Again, if there are any two points of manly exercise in which the gentry and yeomanry of this country are distinguished beyond any other European nation, they are these—the being good marksmen, and good horsemen.

We are thus naturally led to the determining of the exact description of troops which should be constituted with such admirable materials—a vast body of riflemen—some mounted, the others on foot. Such a corps, or rather such an assemblage of corps, if properly organised and trained, would not have its equal in the world. It would be formed of the choicest spirits, the picked men of the nation, and it would be organised upon the very points, as bases, upon which those men would the most pride themselves, in which they would be the strongest, which they would be the most accustomed to, and would the best understand. They would have all the elements of good soldiers among them; all that would be wanting would be good organisation and training.

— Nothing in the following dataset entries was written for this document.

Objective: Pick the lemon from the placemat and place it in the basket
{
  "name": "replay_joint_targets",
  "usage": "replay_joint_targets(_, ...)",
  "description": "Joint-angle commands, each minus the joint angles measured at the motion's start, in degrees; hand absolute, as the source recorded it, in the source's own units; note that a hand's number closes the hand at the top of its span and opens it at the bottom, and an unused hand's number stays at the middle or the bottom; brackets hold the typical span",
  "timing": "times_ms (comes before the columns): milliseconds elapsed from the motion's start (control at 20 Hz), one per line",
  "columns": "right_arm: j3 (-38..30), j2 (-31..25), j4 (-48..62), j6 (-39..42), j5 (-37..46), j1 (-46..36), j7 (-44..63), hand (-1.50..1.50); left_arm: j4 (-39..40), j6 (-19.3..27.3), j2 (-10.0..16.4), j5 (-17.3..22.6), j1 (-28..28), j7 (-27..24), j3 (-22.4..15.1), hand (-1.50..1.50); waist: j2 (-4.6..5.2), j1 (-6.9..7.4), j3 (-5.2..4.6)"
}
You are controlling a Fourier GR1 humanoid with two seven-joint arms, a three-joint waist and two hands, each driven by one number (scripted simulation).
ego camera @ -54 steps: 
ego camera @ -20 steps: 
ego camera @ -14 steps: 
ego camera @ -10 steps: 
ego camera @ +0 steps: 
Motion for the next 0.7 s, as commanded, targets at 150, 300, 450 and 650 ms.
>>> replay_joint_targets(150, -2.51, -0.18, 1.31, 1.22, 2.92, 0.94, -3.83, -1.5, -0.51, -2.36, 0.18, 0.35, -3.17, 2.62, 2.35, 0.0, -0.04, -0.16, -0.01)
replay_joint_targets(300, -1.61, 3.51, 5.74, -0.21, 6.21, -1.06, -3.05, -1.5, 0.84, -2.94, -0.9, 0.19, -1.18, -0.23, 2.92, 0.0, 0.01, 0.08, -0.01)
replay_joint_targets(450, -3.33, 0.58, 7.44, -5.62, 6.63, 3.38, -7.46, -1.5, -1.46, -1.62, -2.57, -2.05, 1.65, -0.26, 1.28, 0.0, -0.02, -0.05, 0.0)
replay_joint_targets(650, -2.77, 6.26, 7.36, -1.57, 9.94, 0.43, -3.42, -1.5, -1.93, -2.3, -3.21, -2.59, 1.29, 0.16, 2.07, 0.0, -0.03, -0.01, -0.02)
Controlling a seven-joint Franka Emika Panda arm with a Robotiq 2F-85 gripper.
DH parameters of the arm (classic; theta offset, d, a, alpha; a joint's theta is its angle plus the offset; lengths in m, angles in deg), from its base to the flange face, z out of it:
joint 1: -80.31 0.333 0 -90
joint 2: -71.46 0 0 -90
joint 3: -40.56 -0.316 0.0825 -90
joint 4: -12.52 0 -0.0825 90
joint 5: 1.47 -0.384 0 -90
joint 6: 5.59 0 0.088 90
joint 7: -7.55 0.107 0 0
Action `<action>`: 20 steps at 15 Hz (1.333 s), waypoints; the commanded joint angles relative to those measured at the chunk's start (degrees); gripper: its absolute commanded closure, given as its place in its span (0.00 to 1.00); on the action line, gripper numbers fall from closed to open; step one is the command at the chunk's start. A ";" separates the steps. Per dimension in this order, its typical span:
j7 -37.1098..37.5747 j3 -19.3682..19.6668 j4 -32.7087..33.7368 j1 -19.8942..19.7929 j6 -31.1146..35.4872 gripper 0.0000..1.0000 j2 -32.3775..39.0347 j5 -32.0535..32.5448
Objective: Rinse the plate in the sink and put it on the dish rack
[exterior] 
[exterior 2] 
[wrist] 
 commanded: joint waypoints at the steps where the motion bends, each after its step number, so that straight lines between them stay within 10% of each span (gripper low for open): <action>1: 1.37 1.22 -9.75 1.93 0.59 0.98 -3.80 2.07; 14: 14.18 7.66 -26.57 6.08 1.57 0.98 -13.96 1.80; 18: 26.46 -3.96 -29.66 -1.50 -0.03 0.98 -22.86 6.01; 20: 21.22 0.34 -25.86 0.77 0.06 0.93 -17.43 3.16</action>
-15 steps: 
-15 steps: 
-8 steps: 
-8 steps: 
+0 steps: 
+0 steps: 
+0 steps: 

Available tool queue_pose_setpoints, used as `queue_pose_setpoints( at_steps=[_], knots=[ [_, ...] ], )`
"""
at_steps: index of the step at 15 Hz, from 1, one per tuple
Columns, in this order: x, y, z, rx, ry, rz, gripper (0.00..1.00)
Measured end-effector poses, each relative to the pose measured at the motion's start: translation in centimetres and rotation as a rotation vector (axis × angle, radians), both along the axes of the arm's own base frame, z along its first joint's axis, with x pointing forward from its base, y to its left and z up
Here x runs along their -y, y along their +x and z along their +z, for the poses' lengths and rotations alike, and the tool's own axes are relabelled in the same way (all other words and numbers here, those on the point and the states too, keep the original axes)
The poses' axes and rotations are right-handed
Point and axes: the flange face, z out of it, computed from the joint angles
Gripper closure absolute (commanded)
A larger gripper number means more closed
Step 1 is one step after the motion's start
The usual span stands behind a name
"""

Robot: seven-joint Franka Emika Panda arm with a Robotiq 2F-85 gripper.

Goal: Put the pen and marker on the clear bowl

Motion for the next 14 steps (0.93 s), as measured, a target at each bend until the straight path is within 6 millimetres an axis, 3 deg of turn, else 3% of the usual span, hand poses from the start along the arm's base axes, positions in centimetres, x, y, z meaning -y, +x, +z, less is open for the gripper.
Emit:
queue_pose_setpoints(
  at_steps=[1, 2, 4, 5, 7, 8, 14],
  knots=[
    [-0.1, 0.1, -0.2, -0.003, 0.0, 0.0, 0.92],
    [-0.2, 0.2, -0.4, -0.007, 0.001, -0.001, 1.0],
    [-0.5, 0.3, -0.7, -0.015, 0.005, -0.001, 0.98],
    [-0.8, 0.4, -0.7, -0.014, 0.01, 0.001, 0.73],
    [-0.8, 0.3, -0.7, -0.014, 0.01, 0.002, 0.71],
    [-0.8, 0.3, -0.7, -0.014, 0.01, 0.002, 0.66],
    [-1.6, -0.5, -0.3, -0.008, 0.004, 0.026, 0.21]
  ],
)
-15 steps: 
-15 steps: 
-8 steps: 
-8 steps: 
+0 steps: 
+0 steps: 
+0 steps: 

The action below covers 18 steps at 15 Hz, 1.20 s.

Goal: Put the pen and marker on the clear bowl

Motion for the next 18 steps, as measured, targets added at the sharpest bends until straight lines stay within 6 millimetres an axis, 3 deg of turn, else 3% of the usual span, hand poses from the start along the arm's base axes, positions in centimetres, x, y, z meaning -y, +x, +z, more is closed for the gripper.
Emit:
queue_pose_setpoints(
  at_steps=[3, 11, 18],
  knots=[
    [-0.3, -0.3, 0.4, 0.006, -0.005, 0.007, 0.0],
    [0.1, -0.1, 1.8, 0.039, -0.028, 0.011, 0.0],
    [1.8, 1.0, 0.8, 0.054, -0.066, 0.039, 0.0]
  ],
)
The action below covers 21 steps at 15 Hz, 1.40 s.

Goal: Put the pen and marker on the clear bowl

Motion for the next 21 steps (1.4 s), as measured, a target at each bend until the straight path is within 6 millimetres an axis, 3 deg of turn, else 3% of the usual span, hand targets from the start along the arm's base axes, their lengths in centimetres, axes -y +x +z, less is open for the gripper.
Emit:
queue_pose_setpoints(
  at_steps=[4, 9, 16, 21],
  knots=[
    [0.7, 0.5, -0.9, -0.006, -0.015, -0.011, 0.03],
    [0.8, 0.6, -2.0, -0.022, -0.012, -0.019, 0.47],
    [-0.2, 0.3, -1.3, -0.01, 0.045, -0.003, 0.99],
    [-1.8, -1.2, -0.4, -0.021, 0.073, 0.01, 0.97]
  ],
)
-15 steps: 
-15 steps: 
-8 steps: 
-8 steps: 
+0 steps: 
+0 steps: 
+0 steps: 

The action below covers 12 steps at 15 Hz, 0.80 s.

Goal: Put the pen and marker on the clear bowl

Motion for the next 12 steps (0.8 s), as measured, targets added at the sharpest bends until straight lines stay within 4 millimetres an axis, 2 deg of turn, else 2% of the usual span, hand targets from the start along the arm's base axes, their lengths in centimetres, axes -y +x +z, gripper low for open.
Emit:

"This is no great discovery," some one will say; "there have been volunteer rifle corps already. Of late days they started a thing of the kind among the peaceable Glasgow bodies, and those treasonable asses, the Irish. Irishmen that wanted to be rebels, and the English Chartists that wanted to sack London, recommended their deluded countrymen to 'club together and buy rifles.'" We acknowledge it—the idea is old enough. We only mean to say, that if a volunteer force be a desirable adjunct to our military system—and, under certain regulations, it might no doubt become so—then a rifle corps, or rather an army of volunteer riflemen, drawn from the classes specified above, would constitute a most effective branch of the service. We make no pretensions to the starting of a new idea; we merely endeavour to render that idea practicable, and to point out how it may be best realised.